On Tue, 5 Jul 2022 12:16:08 +0200
Geert Uytterhoeven <geert@...ux-m68k.org> wrote:

> > > > I had a quick glance through the various revisions posted, and
> > > > it doesn't seem like anyone mentioned the serial bus.  Would
> > > > there be any advantage in migrating to the serial bus?  
> > >
> > > Does serial bus work with hot plug devices like USB Serial
> > > Adapters and/or devices that are not described in the device
> > > tree?  
> 
> Probably it cannot work with hot-plug devices yet.
> And devices must be described in some way (DT, ACPI), it does not
> support auto-detect.

Correct!


> So far I've seen serial bus used with e.g. bluetooth and DT.
> I'm wondering if/how people use it with bluetooth connected to a
> hot-pluggable device like usb-serial.

They don't :)

serdev is (currently, still, AFAIK) only for devices permanently
attached to a platform - hence they can be reliably described as part
of the platform itself, be it via DT or ACPI or whatever. So the fact,
say, that the "Nokia N900" has a BT module permanently soldered to "UART
2", that's something you can encode in its DT, because it applies to
this device, and this device only.

The ELM327 and clones are merely naked USB/BT-UART bridges with default
VID/PID to the computer, and some variants are classic RS232 devices.
No way to identify them, as they can appear/disappear on any UART,
anywhere. So you need to attach them manually - and to my knowledge,
such a manual mechanism is still missing from serdev. So we have to use
a line discipline, as that has an API to attach from userspace.

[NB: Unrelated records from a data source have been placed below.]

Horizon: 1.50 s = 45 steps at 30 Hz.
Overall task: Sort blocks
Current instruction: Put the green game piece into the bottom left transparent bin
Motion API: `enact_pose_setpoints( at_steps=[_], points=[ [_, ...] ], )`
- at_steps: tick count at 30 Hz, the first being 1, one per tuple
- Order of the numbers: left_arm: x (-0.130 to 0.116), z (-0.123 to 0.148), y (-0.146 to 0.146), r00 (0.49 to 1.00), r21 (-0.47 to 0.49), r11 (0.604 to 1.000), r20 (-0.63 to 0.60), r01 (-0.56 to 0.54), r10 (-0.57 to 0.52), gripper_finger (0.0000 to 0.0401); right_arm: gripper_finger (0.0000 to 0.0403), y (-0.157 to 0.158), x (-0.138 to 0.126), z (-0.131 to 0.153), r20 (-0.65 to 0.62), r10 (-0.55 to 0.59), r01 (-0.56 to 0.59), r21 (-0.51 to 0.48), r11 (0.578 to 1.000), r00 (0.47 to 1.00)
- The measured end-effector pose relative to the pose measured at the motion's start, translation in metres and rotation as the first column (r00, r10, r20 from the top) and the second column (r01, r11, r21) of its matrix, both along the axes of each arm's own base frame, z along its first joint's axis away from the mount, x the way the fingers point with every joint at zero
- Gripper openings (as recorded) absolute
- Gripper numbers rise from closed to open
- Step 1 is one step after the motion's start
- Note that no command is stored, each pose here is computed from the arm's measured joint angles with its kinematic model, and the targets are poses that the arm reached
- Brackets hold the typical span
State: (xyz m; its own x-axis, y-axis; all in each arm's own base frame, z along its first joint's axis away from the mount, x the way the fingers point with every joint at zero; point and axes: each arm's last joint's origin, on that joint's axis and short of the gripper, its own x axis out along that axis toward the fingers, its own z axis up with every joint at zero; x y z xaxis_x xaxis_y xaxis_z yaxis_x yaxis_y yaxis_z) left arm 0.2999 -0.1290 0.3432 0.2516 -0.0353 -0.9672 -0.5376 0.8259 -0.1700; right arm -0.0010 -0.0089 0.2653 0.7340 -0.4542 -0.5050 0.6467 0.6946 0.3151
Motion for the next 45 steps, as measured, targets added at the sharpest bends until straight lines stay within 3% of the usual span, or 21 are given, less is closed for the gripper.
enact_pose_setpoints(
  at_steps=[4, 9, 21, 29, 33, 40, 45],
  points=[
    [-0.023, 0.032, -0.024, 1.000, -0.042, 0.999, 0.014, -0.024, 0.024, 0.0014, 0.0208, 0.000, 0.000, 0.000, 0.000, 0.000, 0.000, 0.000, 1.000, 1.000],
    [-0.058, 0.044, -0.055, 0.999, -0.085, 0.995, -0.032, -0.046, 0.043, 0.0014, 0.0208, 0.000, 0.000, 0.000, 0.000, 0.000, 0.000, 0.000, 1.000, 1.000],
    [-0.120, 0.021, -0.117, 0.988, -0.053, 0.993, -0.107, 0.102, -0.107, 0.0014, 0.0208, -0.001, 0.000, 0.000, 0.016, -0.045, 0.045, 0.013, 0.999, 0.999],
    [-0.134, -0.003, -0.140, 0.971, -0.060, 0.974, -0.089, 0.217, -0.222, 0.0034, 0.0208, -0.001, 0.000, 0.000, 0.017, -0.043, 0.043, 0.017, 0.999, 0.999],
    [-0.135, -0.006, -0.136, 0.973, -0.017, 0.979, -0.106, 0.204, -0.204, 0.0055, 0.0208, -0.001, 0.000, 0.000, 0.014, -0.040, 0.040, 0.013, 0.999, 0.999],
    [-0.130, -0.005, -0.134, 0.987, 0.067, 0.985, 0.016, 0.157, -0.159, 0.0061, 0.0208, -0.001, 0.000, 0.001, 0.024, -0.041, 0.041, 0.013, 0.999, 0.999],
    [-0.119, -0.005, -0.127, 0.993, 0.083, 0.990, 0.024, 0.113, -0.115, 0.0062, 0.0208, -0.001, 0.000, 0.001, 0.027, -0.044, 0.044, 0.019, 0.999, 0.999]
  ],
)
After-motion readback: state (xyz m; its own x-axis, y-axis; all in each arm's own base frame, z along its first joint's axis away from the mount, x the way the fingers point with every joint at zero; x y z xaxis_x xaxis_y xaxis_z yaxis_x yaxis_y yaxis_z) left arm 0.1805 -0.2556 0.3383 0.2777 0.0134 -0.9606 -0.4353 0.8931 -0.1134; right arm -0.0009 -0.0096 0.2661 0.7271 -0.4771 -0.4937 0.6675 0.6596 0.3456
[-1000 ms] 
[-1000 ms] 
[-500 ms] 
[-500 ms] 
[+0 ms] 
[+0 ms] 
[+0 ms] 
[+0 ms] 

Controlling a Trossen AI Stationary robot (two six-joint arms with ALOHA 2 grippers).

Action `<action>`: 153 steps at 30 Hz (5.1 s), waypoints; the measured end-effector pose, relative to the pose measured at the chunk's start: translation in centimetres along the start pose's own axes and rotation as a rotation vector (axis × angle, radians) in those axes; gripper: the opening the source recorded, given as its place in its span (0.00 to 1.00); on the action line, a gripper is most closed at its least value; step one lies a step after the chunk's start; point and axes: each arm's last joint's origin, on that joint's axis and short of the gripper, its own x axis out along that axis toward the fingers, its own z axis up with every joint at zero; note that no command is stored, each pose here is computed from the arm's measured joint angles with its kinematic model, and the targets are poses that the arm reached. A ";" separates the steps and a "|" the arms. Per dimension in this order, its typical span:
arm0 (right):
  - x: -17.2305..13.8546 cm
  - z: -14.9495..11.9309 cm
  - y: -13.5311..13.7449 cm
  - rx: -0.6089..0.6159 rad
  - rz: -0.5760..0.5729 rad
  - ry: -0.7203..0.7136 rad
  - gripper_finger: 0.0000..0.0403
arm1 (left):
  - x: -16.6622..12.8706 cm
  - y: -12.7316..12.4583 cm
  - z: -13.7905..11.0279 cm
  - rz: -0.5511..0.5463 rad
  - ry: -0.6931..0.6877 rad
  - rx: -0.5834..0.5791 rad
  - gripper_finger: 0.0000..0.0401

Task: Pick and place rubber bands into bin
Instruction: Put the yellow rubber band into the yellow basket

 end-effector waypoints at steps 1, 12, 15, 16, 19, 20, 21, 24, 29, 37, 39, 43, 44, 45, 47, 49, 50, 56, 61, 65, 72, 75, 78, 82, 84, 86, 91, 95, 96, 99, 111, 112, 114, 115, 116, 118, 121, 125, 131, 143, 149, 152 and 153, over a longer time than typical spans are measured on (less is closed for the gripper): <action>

This also explains how to use Bluetooth via USB: Either it's a VID/PID
known to some driver speaking native USB, or... well, for UARTs there's
btattach and hciattach (both part of BlueZ), and both use the N_HCI
line discipline. No serdev involved. I don't know if any USB-UART-BT
device with a unique VID/PID exists, and I don't know whether serdev
could be attached kernel-side in this case.